String.new with Pointer(Char)

I have been doing a few C extensions and have noticed some strings I have to use as(Pointer(UInt8). This is not too annoying and can extracted to method and stuff. But I was wondering why. This seems to be like an alias and I dont know why this is a problem. Seems like some of the C extensions in the lib return Char* and work. Also looking into submitting a patch it looks like it would change some fundamental APIs. Would it be of benefit to more String to use Char instead of UInt8? It seems like it is the fundamental unit that String is based on.

example: Carcin

p = Pointer(Char).new(3)
p[0] = 'a'
p[1] = '\0'
p[2] = 'b'
s = String.new(p, 3)

I’m not sure I’m reading your comment correctly, but it seems you’re confusing Crystal’s Char type with C’s char. They are called the same, but are fundamentally different types. The latter represents an 8 bit character. It is mostly equivalent to Crystal’s UInt8 (alias LibC::Char = UInt8). Char is 4 byte wide and represents a Unicode codepoint in UTF-32 encoding.
While a string consists of characters, String uses UTF-8 encoding for space efficiency. That means 8 bit per character, which means the data format is compatible to a char pointer in C.
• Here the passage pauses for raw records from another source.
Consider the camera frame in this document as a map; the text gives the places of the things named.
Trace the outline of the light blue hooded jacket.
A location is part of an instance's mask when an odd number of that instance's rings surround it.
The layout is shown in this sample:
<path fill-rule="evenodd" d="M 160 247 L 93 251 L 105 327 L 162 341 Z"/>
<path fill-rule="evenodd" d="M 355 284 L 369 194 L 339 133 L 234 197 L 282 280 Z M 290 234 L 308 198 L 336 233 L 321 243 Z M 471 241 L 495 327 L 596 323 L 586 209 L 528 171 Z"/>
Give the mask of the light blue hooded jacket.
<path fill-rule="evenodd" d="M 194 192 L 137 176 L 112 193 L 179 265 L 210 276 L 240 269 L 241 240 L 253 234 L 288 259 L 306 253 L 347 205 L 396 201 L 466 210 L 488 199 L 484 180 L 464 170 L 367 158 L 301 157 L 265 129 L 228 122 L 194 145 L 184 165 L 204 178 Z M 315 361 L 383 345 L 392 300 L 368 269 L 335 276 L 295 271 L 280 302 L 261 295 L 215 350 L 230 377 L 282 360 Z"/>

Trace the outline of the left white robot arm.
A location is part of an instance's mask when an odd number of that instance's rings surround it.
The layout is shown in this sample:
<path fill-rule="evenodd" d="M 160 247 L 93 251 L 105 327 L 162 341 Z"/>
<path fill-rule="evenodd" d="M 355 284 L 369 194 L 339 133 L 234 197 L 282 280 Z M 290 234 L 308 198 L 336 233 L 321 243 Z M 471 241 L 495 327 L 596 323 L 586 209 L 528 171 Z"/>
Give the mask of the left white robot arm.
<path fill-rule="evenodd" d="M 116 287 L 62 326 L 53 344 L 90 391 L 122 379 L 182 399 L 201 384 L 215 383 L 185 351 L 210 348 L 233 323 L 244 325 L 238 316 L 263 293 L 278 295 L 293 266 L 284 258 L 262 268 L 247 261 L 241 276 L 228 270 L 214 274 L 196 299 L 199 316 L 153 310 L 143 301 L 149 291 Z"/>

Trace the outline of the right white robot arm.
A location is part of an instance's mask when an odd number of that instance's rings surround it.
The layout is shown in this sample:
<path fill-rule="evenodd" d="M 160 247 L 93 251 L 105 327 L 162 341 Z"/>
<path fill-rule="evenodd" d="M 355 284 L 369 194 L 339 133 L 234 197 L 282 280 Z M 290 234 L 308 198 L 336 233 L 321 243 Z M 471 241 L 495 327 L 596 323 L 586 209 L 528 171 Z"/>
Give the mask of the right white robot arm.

Bottom line: The Char type is equivalent to C’s unsigned long. I don’t think there are any C APIs that use that to represent strings. So you should never need Pointer(Char) for library bindings.

Yep, that’s already String#to_unsafe. It applies implicitly when passing String to a lib function.

1 Like

That makes a lot of sense. I was mistaken and I think the compiler was saving me from myself. I will have to look into my C lib to make sure I am doing everything correctly.